Problem 4 (Bandwidth Selection Rule-of-Thumb): Suppose a robot joint current loop has gain crossover frequency \( \omega_{ci} \) and phase margin \( \varphi_{mi} \). The speed loop is to be designed on top of this inner loop. Argue why choosing \( \omega_{co} \leq \frac{1}{4}\omega_{ci} \) for the speed loop is sensible from the viewpoint of interaction and robustness.
Solution:
The equivalent plant for the speed loop is \( G_\omega(s)T_i(s) \). Near the speed-loop crossover frequency \( \omega_{co} \), we would like \( T_i(s) \) to be close to unity and have nearly constant phase. If \( \omega_{co} \leq \frac{1}{4}\omega_{ci} \), then \( |L_i(j\omega_{co})| = |C_i(j\omega_{co})G_i(j\omega_{co})| \) is still large (because the inner loop only reaches unity gain at the much higher frequency \( \omega_{ci} \)), so \( |T_i(j\omega_{co})| \approx 1 \) and \( |S_i(j\omega_{co})| \approx 0 \).
Furthermore, because \( \omega_{co} \) lies well below the inner crossover, the phase of \( T_i(j\omega) \) varies slowly and adds little uncertainty to the speed-loop phase margin. Thus, the outer-loop robustness analysis can safely treat the inner loop as a nominal unity-gain block with small, bounded modeling error. Choosing the outer bandwidth closer to \( \omega_{ci} \) would increase interaction and reduce the validity of the single-loop design assumptions.
7. Summary
In this lesson we connected the theory of cascade and multiloop SISO control to concrete industrial patterns. Servo drives for robot joints use nested current, speed, and position loops to exploit natural time-scale separations, while thermal processes commonly employ flow–temperature cascade control to improve disturbance rejection. We derived closed-loop transfer functions for these structures, emphasizing the role of inner-loop sensitivity \( S_i(s) \) and equivalent plants \( G_{\text{eq}}(s) = G_o(s)T_i(s) \). Finally, we illustrated how such controllers are implemented in Python, C++, Java, MATLAB/Simulink, and Mathematica, preparing the ground for more advanced case studies and for future courses on multivariable and optimal control.
8. References
- Ziegler, J.G., & Nichols, N.B. (1942). Optimum settings for automatic controllers. Transactions of the ASME, 64(11), 759–768.
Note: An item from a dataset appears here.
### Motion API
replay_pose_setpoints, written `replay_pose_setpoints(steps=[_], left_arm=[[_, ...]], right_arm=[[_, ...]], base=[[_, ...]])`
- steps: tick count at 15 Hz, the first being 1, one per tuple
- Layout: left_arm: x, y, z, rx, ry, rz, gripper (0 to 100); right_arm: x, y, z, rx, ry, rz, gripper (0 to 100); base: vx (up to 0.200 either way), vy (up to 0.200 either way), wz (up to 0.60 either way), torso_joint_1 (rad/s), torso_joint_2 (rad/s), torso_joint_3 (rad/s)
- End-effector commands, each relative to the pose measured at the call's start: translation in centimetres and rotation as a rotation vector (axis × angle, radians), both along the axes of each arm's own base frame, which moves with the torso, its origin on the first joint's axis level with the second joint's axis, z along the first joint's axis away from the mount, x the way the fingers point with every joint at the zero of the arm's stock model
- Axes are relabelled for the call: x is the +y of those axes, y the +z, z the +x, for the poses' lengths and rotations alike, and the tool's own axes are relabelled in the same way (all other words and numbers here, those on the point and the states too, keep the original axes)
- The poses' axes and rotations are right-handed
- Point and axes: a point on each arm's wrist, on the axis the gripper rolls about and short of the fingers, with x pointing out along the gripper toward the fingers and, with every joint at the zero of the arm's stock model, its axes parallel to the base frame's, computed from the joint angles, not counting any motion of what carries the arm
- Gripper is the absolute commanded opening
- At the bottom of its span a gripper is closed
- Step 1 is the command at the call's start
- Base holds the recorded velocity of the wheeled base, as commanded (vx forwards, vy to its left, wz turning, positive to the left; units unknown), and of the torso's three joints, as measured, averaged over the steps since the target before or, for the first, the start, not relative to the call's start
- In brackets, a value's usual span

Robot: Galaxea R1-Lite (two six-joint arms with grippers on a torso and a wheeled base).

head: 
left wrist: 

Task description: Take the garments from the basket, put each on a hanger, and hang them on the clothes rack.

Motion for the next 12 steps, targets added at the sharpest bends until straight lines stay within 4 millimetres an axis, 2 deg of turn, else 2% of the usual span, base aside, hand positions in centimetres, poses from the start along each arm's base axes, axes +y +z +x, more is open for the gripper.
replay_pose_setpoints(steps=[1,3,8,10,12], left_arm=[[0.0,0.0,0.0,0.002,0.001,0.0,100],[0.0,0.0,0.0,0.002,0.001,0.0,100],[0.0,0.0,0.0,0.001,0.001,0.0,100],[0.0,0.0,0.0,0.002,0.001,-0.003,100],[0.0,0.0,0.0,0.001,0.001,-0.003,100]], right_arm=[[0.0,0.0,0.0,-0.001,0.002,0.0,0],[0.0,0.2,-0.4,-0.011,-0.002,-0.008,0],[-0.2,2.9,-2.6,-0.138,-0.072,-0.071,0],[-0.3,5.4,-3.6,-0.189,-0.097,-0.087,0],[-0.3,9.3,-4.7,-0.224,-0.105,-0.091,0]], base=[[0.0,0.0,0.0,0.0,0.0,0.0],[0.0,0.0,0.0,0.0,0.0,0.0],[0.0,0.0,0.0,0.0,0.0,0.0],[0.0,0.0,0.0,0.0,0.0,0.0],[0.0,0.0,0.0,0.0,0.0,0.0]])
- Åström, K.J., & Hägglund, T. (1995). PID Controllers: Theory, Design, and Tuning. 2nd ed., Instrument Society of America.
- Shinskey, F.G. (1967). Multiloop and cascade control: Fundamental principles and analytical design. ISA Transactions, 6(4), 343–360.
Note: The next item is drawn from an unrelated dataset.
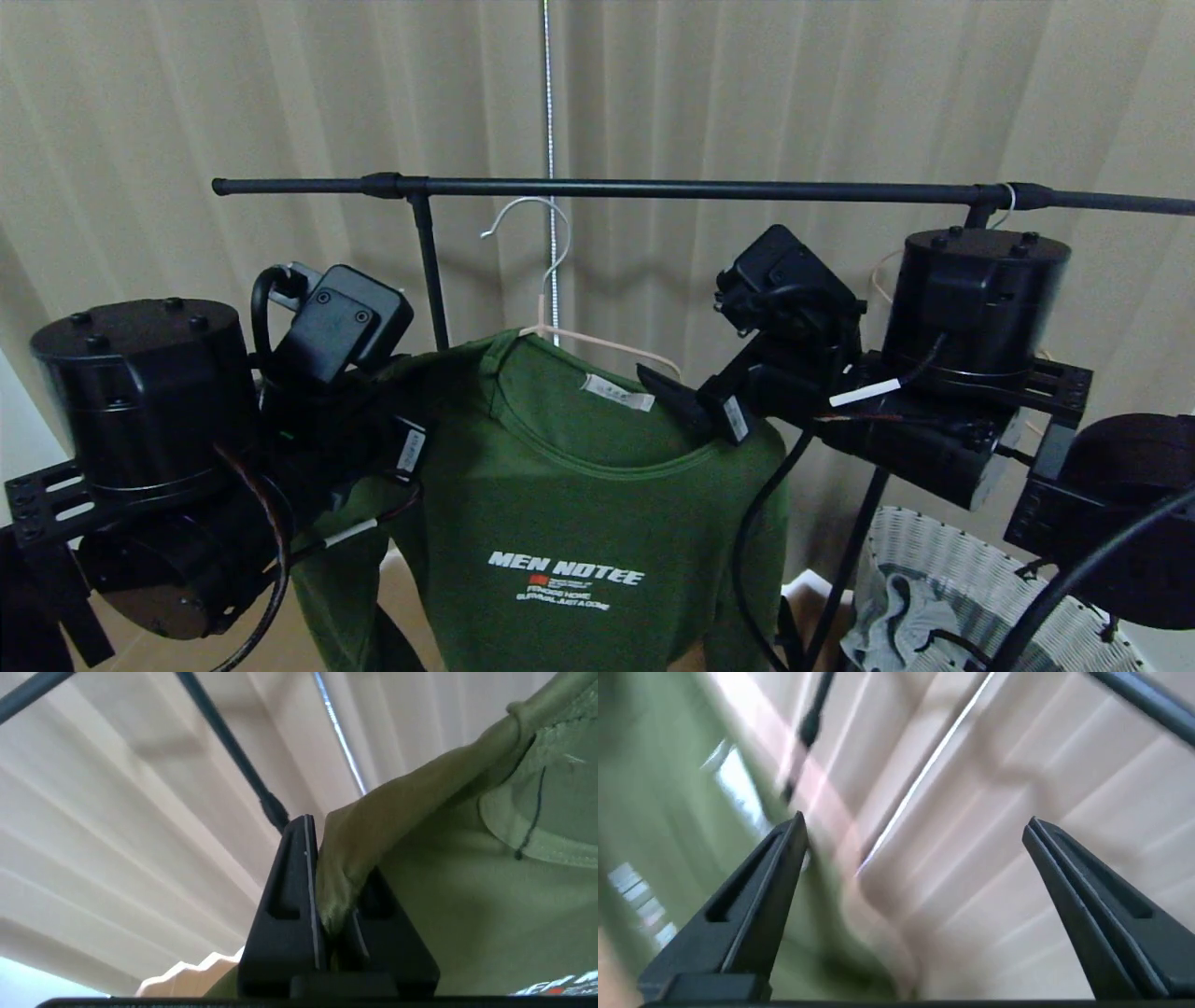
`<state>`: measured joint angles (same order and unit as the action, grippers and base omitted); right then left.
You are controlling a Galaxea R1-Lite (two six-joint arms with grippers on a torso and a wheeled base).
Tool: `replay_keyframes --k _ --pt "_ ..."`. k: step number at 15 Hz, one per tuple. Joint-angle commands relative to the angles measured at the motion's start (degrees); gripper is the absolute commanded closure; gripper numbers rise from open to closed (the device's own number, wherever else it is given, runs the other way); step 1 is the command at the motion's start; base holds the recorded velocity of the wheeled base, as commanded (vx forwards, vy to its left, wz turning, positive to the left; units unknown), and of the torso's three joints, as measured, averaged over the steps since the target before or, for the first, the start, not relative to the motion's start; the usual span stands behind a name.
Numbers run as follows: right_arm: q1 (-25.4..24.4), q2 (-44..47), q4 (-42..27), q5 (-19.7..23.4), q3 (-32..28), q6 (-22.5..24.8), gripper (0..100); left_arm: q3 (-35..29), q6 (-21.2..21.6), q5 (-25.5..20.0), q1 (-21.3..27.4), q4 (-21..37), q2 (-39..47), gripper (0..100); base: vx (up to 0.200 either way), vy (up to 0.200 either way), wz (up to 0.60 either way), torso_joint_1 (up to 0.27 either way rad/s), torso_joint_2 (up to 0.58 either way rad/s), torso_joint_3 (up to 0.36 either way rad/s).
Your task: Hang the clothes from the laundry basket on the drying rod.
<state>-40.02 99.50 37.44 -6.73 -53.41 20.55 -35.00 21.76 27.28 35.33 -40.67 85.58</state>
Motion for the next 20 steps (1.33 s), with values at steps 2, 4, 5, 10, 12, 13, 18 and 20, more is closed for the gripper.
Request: replay_keyframes --k 2,4,5,10,12,13,18,20 --pt "0.3 2.8 0.0 0.0 -1.8 0.8 0 0.2 0.0 0.0 0.7 0.0 -0.1 100 0.000 0.000 0.00 0.000 0.00 0.000" --pt "0.1 3.3 0.0 0.0 -1.9 1.4 0 0.1 0.0 -0.1 1.1 0.0 -0.1 100 0.000 0.000 0.00 0.000 0.00 0.000" --pt "0.0 3.4 0.0 0.0 -1.9 1.5 0 0.1 0.0 -0.1 1.2 0.0 -0.1 100 0.000 0.000 0.00 0.000 0.00 0.000" --pt "-1.8 3.4 0.0 0.0 -1.7 1.5 0 0.3 0.1 -0.2 1.8 0.0 -0.1 100 0.000 0.000 0.00 0.000 0.00 0.000" --pt "-1.9 3.4 0.0 0.0 -1.6 1.4 0 0.3 0.2 -0.2 2.0 0.0 -0.1 100 0.000 0.000 0.00 0.000 0.00 0.000" --pt "-2.1 3.4 0.0 0.0 -1.6 1.4 100 0.3 0.3 -0.2 2.0 0.0 -0.1 100 0.000 0.000 0.00 0.000 0.00 0.000" --pt "-2.2 3.5 1.7 0.0 -1.3 1.5 100 0.4 0.1 -0.2 2.0 -0.1 -0.1 100 0.000 0.000 0.00 0.000 0.00 0.000" --pt "-2.2 3.5 2.0 0.0 -1.2 1.5 100 0.4 0.1 -0.2 2.0 -0.1 -0.1 100 0.000 0.000 0.00 0.000 0.00 0.000"
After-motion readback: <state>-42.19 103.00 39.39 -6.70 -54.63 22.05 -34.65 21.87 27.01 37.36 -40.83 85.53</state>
- Skogestad, S., & Postlethwaite, I. (1996). Multivariable Feedback Control: Analysis and Design. Wiley. (Chapters on interaction and decentralized SISO loops.)
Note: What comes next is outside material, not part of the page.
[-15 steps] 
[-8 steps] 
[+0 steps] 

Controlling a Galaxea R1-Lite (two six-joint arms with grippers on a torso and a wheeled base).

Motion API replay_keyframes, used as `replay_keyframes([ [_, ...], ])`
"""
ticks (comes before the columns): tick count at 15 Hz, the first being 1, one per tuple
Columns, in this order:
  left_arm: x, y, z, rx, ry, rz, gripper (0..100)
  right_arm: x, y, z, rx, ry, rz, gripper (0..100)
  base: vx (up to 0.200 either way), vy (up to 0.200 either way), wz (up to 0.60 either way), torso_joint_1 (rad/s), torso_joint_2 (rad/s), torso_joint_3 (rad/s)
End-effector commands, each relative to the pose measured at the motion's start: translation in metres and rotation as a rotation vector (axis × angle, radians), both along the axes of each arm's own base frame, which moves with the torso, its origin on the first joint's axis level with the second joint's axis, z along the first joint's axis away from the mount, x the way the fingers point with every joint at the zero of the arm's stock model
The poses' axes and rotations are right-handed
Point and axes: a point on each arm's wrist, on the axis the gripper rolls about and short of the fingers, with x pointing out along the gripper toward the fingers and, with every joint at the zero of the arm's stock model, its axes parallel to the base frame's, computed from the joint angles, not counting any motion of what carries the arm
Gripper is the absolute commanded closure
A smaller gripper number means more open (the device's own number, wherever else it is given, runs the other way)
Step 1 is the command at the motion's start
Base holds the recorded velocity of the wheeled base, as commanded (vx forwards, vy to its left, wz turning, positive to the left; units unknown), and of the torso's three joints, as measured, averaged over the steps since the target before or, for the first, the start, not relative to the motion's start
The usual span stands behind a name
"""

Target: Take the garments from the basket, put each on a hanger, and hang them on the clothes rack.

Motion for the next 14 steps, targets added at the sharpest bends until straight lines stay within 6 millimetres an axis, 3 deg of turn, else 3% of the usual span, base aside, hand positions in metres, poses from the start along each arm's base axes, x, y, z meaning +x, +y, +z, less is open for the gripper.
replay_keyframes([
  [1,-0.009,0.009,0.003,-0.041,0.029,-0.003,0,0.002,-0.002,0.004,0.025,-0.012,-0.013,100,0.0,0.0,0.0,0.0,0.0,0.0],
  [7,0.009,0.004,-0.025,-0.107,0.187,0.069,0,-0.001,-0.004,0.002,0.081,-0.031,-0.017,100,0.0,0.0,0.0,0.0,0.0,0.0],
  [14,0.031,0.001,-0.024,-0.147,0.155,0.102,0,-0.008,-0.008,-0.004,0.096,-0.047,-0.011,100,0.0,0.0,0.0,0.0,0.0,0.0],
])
- Morari, M., & Zafiriou, E. (1989). Robust Process Control. Prentice Hall. (Cascade and multiloop robustness.)
- Maciejowski, J.M. (1984). Multivariable feedback design using classical techniques. IEE Proceedings, 131(6), 215–223.
- Franklin, G.F., Powell, J.D., & Emami-Naeini, A. (2015). Feedback Control of Dynamic Systems, 7th ed. Pearson. (Chapters on cascaded and servo control structures.)
- Goodwin, G.C., Graebe, S.F., & Salgado, M.E. (2001). Control System Design. Prentice Hall. (Frequency-domain loop-shaping and cascade.)